In a targeted penetration test, there is cooperation between the security personnel and the ethical hacker. During the penetration test, both parties communicate the status of their activities.
Pen Test Phases
Penetration testing is often broken down into several phases. The first phase is the pre-engagement activity. During this phase, the penetration testing team will review the goals and objectives that the target enterprise would like to achieve. The penetration testers need to begin to understand the best pen testing strategy for your organization.
The next phase is reconnaissance and planning. In this phase, the pen testers gather as much information as possible about the targeted enterprise to learn more about potential vulnerabilities. They will then be best able to plan their simulated attack and define the mix of tools they will use, both software and hardware, and the social engineering techniques they will use. All of this information comes together in the vulnerability mapping phase where the penetration testers select the attack vectors, and the techniques they will use. Vulnerability mapping depends on a good assessment of the vulnerabilities they may target. The fourth phase, exploitation, leverages the planning to now use the exploits. The ethical hacker now seeks to penetrate the environment while avoiding detection.
When the testing is complete, the pen tester will remove artifacts, including their testing tools, intermediate data sets, and special hardware modules. The pen testers will also remove anything else they modified or used during the pen test. Everything in the environment will be returned to the original state before the test began.
Upon completion, a written report is submitted by the pen testing team, and a briefing to review the findings is generally scheduled. Penetration test reports should include an explanation of the test methodologies used and how they were applied, technical findings, procedural findings, reproducibility, description of risks discovered, recommendations, and conclusions. Reports can also be done with respect to compliance requirements to meet the needs of ISO 27001, SOC2 Type 2, PCI, HITRUST, FISMA, and other compliance regulations. These penetration testing reports can often support risk assessments, such as those required to support HIPAA compliance.
The in-house teams, both purple, blue, and others, will then identify near-term areas which merit improvement, assign priorities, and then build and initiate a plan for implementation. The same will be done for longer-term areas requiring improvement. The correlation of the results of the pen testing with an organization’s assessment of risk is essential. Pen testing results can provide important input and help to drive tool rationalization decisions.
Finally, the enterprise should schedule the penetration test again to validate that vulnerabilities identified were corrected and that the improved defenses now mitigate the penetration tester techniques previously tested.
Penetration or pen-testing tools cover a wide range of specially developed tools developed by ethical hackers and other software tools commonly found within the targeted enterprise.
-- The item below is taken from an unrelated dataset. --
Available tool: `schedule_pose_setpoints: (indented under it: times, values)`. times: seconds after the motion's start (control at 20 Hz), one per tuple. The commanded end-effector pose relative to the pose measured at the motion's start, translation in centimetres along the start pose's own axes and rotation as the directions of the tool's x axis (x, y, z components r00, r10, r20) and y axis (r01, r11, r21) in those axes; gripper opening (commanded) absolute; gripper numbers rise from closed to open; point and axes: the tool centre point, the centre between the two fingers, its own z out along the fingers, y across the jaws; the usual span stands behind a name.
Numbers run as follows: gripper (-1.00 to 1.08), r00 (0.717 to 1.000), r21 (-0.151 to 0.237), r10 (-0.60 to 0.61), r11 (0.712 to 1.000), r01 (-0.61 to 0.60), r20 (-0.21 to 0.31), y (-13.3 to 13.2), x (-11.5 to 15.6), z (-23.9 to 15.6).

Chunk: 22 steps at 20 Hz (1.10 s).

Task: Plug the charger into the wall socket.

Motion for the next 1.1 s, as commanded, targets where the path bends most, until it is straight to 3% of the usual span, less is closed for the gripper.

Many of these tools ethical hackers use are available on an open-source basis. Examples of tools widely used include Kali Linux, Metasploit, Wireshark, and MimiKatz.
The practice of using tools commonly found in the enterprise by both penetration testers and threat actors is referred to as “living off the land.” This enables threat actors to become part of the target enterprise’s network and hide amongst normal day-to-day activity. Even when malicious activity is detected, since everyone uses similar tools, attribution becomes difficult to impossible.
Crowdsourced penetration testing is a new and rapidly growing method of penetration testing. Most crowdsourced plans utilize a large pool of remote, per-per-project ethical hackers. These ethical hackers are often further incentivized by linking their pay to the results of the penetration testing. Crowdsourced penetration testing has become a top choice for organizations that want to move quickly to expand and improve their security testing strategy.